[jira] [Created] (ARROW-7087) [Pyarrow] Table Metadata disappear when we write a partitioned dataset

Jira Thu, 07 Nov 2019 07:52:56 -0800

François Blanchard created ARROW-7087:
-----------------------------------------


             Summary: [Pyarrow] Table Metadata disappear when we write a 
partitioned dataset
                 Key: ARROW-7087
                 URL: https://issues.apache.org/jira/browse/ARROW-7087
             Project: Apache Arrow
          Issue Type: Bug
          Components: Python
    Affects Versions: 0.14.1
            Reporter: François Blanchard
         Attachments: Capture d’écran 2019-11-07 à 16.46.37.png

There is an unexpected behavior with the method 
*[write_to_dataset|https://github.com/apache/arrow/blob/10a3b716a5ca227c8d97e6f6b27976df14678263/python/pyarrow/parquet.py#L1373]*
 in *pyarrow/parquet.py*

When we write a table that contains metadata then metadata are replaced by 
pandas metadata.
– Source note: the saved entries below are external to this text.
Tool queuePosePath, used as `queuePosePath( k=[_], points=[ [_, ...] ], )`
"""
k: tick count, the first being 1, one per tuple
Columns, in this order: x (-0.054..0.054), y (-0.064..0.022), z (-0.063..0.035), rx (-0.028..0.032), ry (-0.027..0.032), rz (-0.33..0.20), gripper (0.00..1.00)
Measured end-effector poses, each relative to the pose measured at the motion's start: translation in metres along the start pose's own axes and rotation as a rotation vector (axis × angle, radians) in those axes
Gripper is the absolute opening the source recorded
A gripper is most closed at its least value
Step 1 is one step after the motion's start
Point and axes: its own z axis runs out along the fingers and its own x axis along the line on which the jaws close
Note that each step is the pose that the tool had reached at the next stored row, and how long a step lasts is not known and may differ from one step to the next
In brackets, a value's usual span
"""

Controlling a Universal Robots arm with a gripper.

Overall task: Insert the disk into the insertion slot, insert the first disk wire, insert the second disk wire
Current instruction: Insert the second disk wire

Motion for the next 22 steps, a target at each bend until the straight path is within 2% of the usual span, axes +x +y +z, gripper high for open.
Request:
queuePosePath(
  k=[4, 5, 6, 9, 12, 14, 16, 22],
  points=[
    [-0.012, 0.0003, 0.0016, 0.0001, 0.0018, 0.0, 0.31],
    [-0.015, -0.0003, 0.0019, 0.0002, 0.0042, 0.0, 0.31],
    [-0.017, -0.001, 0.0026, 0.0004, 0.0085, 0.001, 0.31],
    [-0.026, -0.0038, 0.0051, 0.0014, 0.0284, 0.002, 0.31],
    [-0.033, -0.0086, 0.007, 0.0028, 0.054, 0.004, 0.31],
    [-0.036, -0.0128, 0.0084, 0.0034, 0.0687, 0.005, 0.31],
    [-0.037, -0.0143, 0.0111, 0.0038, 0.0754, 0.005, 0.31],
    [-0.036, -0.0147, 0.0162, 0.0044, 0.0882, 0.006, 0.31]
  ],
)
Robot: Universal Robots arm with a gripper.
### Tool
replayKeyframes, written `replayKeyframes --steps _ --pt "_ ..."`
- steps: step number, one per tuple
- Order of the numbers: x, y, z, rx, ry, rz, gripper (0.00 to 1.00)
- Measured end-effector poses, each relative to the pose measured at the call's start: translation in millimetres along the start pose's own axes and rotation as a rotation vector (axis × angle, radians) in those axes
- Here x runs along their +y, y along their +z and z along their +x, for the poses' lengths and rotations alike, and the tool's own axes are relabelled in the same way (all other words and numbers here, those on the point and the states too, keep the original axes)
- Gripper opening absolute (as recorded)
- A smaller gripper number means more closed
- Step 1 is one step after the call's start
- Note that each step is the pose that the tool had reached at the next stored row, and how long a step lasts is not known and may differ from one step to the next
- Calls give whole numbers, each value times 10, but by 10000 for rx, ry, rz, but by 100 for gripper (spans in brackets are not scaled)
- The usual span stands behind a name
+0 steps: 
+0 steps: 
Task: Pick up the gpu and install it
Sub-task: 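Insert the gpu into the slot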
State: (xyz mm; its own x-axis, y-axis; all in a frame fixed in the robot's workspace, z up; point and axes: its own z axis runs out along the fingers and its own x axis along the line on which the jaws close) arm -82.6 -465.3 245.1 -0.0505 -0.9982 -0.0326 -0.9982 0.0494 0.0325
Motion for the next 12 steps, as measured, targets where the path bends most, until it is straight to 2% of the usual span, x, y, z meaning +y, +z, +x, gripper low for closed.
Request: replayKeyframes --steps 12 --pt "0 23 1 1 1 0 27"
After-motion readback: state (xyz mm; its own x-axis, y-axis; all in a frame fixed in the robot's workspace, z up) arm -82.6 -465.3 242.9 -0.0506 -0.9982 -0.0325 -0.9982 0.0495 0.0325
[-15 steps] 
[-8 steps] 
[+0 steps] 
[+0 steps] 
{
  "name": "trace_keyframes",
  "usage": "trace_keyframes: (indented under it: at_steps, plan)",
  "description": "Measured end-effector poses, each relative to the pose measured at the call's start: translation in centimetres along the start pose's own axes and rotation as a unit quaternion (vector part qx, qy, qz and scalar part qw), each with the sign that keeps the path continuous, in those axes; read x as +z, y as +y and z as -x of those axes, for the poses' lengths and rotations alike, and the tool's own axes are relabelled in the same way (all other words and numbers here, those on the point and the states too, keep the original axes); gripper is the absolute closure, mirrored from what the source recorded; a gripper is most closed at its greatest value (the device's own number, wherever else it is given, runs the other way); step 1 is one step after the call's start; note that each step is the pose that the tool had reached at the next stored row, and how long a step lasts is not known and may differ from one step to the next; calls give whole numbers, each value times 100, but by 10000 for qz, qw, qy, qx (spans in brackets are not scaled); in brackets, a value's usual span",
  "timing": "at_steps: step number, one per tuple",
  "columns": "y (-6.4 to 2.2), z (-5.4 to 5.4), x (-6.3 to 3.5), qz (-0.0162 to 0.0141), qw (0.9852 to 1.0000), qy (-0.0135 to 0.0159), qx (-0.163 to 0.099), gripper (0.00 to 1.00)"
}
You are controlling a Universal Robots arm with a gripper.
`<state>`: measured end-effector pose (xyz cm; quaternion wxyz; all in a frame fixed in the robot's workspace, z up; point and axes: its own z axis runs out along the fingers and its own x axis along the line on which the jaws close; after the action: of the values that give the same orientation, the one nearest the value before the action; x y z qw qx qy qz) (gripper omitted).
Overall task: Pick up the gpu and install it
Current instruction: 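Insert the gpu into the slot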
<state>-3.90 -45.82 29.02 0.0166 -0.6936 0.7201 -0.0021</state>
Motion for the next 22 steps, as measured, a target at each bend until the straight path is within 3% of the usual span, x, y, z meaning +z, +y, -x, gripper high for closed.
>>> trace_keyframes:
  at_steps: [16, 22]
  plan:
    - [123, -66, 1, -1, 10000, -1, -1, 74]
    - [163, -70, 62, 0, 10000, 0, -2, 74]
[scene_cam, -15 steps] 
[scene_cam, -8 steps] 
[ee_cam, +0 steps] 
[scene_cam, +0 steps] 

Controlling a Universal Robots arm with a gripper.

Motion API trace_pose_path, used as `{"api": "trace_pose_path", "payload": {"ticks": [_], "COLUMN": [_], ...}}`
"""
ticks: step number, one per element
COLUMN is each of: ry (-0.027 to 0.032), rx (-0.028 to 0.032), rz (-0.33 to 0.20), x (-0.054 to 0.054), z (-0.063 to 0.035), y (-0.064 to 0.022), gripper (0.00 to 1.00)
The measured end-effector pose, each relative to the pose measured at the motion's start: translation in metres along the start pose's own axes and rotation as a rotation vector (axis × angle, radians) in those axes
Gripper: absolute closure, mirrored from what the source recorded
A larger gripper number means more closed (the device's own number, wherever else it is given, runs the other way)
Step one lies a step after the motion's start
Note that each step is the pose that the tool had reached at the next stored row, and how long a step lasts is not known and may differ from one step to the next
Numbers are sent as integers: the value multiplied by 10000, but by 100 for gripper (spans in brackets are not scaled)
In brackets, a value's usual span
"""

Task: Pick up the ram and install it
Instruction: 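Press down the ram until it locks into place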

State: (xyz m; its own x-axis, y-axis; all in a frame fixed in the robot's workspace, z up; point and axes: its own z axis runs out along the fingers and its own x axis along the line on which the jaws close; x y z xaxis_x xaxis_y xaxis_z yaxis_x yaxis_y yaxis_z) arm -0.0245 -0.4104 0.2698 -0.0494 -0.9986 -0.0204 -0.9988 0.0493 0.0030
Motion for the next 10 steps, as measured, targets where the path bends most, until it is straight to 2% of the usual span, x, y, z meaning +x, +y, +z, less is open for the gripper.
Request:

This happens only if we defined *partition_cols*.

 

To be more explicit here is an example code: 
{code:python}
from pyarrow.parquet import write_to_dataset
import pyarrow as pa
import pyarrow.parquet as pd

columnA = pa.array(['a', 'b', 'c'], type=pa.string())
columnB = pa.array([1, 1, 2], type=pa.int32())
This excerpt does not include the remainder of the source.